- DESCRIPTION OF THE TASK -
As the answer, return precisely the lines from the one containing "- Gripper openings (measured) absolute" to the final line of the material below, inclusive, and omit every picture.

- DATA -
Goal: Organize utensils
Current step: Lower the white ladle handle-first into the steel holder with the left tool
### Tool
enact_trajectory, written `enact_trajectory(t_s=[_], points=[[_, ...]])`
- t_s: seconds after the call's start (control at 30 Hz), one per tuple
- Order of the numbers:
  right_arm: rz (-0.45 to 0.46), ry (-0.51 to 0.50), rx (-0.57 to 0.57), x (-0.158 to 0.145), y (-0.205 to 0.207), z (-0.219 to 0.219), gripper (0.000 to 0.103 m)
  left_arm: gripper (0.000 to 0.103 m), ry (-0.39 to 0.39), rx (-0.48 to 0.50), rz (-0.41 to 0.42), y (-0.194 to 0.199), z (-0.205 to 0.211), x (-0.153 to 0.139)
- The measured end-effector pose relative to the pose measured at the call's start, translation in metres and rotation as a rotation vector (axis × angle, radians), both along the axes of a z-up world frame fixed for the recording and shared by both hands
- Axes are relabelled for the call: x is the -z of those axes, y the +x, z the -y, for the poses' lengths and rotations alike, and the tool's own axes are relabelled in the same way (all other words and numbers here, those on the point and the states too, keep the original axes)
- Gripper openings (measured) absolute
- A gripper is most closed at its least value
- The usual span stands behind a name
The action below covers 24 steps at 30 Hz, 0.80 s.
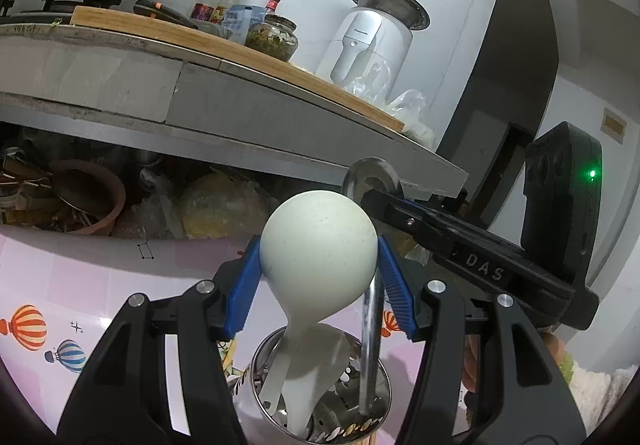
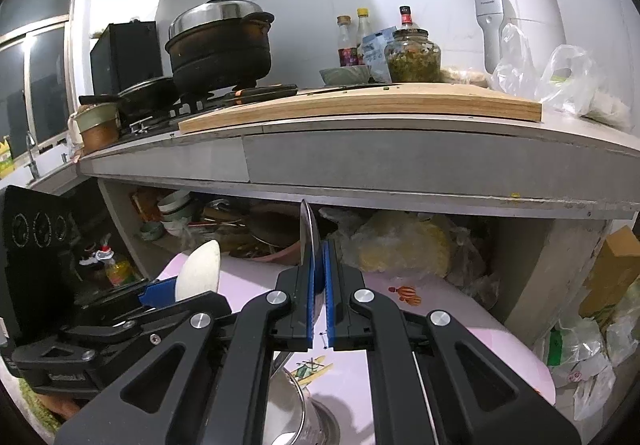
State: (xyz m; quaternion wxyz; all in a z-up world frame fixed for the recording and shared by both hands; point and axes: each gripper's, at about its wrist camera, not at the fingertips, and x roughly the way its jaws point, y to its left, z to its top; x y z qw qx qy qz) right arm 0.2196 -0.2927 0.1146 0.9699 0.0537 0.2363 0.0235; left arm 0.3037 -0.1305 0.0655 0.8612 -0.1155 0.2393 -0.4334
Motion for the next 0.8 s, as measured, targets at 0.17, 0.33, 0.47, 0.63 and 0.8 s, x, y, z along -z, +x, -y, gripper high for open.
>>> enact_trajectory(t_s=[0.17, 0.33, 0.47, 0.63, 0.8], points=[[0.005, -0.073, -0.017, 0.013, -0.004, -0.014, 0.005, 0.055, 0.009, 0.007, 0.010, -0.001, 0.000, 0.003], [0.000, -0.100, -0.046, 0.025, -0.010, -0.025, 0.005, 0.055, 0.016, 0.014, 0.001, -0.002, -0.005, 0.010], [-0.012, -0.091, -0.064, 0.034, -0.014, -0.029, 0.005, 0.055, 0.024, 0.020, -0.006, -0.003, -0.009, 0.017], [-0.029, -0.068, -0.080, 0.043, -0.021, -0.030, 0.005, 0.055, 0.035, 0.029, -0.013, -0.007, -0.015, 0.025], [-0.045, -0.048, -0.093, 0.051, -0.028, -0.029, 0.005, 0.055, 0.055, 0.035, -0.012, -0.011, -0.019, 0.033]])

- TASK OUTPUT -
- Gripper openings (measured) absolute
- A gripper is most closed at its least value
- The usual span stands behind a name
The action below covers 24 steps at 30 Hz, 0.80 s.
State: (xyz m; quaternion wxyz; all in a z-up world frame fixed for the recording and shared by both hands; point and axes: each gripper's, at about its wrist camera, not at the fingertips, and x roughly the way its jaws point, y to its left, z to its top; x y z qw qx qy qz) right arm 0.2196 -0.2927 0.1146 0.9699 0.0537 0.2363 0.0235; left arm 0.3037 -0.1305 0.0655 0.8612 -0.1155 0.2393 -0.4334
Motion for the next 0.8 s, as measured, targets at 0.17, 0.33, 0.47, 0.63 and 0.8 s, x, y, z along -z, +x, -y, gripper high for open.
>>> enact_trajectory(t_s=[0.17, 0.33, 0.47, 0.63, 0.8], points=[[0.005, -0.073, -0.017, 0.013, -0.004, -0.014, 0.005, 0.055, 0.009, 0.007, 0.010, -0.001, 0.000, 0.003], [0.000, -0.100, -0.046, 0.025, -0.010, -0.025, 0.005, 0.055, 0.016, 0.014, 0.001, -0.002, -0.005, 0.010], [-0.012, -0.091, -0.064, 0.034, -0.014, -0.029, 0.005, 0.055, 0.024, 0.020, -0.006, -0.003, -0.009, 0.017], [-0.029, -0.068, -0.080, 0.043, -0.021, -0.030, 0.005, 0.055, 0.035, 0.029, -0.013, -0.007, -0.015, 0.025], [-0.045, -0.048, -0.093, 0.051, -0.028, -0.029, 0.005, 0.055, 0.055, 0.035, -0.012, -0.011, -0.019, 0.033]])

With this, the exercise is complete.